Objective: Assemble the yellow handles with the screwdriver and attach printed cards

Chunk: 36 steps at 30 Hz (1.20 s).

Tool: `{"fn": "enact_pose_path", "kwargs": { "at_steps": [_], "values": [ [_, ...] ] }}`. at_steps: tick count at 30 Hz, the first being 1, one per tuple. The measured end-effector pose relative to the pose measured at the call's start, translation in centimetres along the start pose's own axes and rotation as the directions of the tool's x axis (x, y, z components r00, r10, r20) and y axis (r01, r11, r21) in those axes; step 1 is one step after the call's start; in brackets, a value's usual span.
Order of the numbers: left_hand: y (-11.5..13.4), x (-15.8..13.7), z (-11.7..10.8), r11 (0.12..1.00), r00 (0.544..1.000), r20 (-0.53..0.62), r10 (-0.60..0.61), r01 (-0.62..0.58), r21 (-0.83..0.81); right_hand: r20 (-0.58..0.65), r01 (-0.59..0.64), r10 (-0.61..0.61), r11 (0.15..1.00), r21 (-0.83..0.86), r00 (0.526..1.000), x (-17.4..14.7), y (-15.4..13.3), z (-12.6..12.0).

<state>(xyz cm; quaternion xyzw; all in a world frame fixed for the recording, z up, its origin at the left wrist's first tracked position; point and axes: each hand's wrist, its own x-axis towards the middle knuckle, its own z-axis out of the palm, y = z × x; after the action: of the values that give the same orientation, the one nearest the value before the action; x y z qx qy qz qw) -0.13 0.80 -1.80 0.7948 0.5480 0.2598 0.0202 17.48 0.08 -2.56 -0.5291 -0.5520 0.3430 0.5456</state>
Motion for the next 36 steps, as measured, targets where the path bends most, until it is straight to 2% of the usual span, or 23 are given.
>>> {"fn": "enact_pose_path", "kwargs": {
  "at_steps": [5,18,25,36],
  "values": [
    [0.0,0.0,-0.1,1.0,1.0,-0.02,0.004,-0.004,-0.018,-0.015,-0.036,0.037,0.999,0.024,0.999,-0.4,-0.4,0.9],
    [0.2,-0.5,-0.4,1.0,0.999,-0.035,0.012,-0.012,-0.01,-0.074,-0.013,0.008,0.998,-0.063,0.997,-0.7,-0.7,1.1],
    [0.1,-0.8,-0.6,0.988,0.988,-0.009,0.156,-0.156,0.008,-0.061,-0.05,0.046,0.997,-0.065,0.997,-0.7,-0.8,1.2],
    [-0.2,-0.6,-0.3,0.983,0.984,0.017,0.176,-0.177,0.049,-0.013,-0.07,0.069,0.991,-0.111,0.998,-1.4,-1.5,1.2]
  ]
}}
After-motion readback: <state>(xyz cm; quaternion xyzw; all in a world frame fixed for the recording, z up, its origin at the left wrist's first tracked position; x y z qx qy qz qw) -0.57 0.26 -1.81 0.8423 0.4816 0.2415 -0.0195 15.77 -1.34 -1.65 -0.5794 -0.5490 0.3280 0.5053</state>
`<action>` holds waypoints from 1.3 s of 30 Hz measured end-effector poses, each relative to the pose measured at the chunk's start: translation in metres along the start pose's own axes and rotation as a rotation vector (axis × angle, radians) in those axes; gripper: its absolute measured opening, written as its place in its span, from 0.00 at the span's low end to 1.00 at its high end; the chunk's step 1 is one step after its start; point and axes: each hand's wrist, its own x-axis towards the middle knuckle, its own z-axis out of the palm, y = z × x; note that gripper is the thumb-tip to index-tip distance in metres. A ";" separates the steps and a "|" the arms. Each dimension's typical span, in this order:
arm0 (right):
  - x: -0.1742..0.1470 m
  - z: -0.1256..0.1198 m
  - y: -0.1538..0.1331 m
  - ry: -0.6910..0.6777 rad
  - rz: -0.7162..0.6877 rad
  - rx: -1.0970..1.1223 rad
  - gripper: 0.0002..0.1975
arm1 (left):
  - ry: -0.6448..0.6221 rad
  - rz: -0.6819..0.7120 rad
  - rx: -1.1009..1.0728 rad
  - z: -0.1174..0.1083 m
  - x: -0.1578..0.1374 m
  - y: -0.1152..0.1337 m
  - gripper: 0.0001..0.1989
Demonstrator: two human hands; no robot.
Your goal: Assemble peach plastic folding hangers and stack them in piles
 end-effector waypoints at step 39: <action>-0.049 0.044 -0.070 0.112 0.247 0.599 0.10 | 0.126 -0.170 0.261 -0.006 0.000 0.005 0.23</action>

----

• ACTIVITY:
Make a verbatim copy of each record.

• RESPONSE BELOW:
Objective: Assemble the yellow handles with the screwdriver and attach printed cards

Chunk: 36 steps at 30 Hz (1.20 s).

Tool: `{"fn": "enact_pose_path", "kwargs": { "at_steps": [_], "values": [ [_, ...] ] }}`. at_steps: tick count at 30 Hz, the first being 1, one per tuple. The measured end-effector pose relative to the pose measured at the call's start, translation in centimetres along the start pose's own axes and rotation as the directions of the tool's x axis (x, y, z components r00, r10, r20) and y axis (r01, r11, r21) in those axes; step 1 is one step after the call's start; in brackets, a value's usual span.
Order of the numbers: left_hand: y (-11.5..13.4), x (-15.8..13.7), z (-11.7..10.8), r11 (0.12..1.00), r00 (0.544..1.000), r20 (-0.53..0.62), r10 (-0.60..0.61), r01 (-0.62..0.58), r21 (-0.83..0.81); right_hand: r20 (-0.58..0.65), r01 (-0.59..0.64), r10 (-0.61..0.61), r11 (0.15..1.00), r21 (-0.83..0.86), r00 (0.526..1.000), x (-17.4..14.7), y (-15.4..13.3), z (-12.6..12.0).

<state>(xyz cm; quaternion xyzw; all in a world frame fixed for the recording, z up, its origin at the left wrist's first tracked position; point and axes: each hand's wrist, its own x-axis towards the middle knuckle, its own z-axis out of the palm, y = z × x; after the action: of the values that give the same orientation, the one nearest the value before the action; x y z qx qy qz qw) -0.13 0.80 -1.80 0.7948 0.5480 0.2598 0.0202 17.48 0.08 -2.56 -0.5291 -0.5520 0.3430 0.5456</state>
Motion for the next 36 steps, as measured, targets where the path bends most, until it is straight to 2% of the usual span, or 23 are given.
>>> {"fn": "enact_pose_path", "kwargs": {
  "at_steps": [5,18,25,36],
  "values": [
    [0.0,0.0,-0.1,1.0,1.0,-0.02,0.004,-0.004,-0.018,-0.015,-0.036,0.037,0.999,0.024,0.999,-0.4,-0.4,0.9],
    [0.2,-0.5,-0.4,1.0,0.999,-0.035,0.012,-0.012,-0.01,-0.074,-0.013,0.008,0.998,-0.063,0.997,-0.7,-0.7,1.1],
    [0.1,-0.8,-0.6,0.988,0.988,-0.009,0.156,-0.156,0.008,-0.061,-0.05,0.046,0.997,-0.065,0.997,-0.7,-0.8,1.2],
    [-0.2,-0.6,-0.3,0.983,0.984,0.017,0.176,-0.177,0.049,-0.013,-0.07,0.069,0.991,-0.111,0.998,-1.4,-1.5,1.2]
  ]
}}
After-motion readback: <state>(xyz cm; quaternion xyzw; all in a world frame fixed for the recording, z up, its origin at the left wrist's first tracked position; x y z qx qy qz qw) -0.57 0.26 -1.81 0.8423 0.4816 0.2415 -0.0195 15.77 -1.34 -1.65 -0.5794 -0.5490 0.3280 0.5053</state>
`<action>` holds waypoints from 1.3 s of 30 Hz measured end-effector poses, each relative to the pose measured at the chunk's start: translation in metres along the start pose's own axes and rotation as a rotation vector (axis × angle, radians) in those axes; gripper: its absolute measured opening, written as its place in its span, from 0.00 at the span's low end to 1.00 at its high end; the chunk's step 1 is one step after its start; point and axes: each hand's wrist, its own x-axis towards the middle knuckle, its own z-axis out of the palm, y = z × x; note that gripper is the thumb-tip to index-tip distance in metres. A ";" separates the steps and a "|" the arms. Each dimension's typical span, in this order:
arm0 (right):
  - x: -0.1742..0.1470 m
  - z: -0.1256..0.1198 m
  - y: -0.1538..0.1331 m
  - ry: -0.6910..0.6777 rad
  - rz: -0.7162..0.6877 rad
  - rx: -1.0970..1.1223 rad
  - gripper: 0.0002..0.1975
arm1 (left):
  - ry: -0.6448..0.6221 rad
  - rz: -0.6819..0.7120 rad
  - rx: -1.1009..1.0728 rad
  - z: -0.1174..0.1083 m
  - x: -0.1578..0.1374 m
  - y: -0.1152..0.1337 m
  - gripper: 0.0001..0.1989
Demonstrator: two human hands; no robot.
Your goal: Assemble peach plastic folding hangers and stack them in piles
 end-effector waypoints at step 39: <action>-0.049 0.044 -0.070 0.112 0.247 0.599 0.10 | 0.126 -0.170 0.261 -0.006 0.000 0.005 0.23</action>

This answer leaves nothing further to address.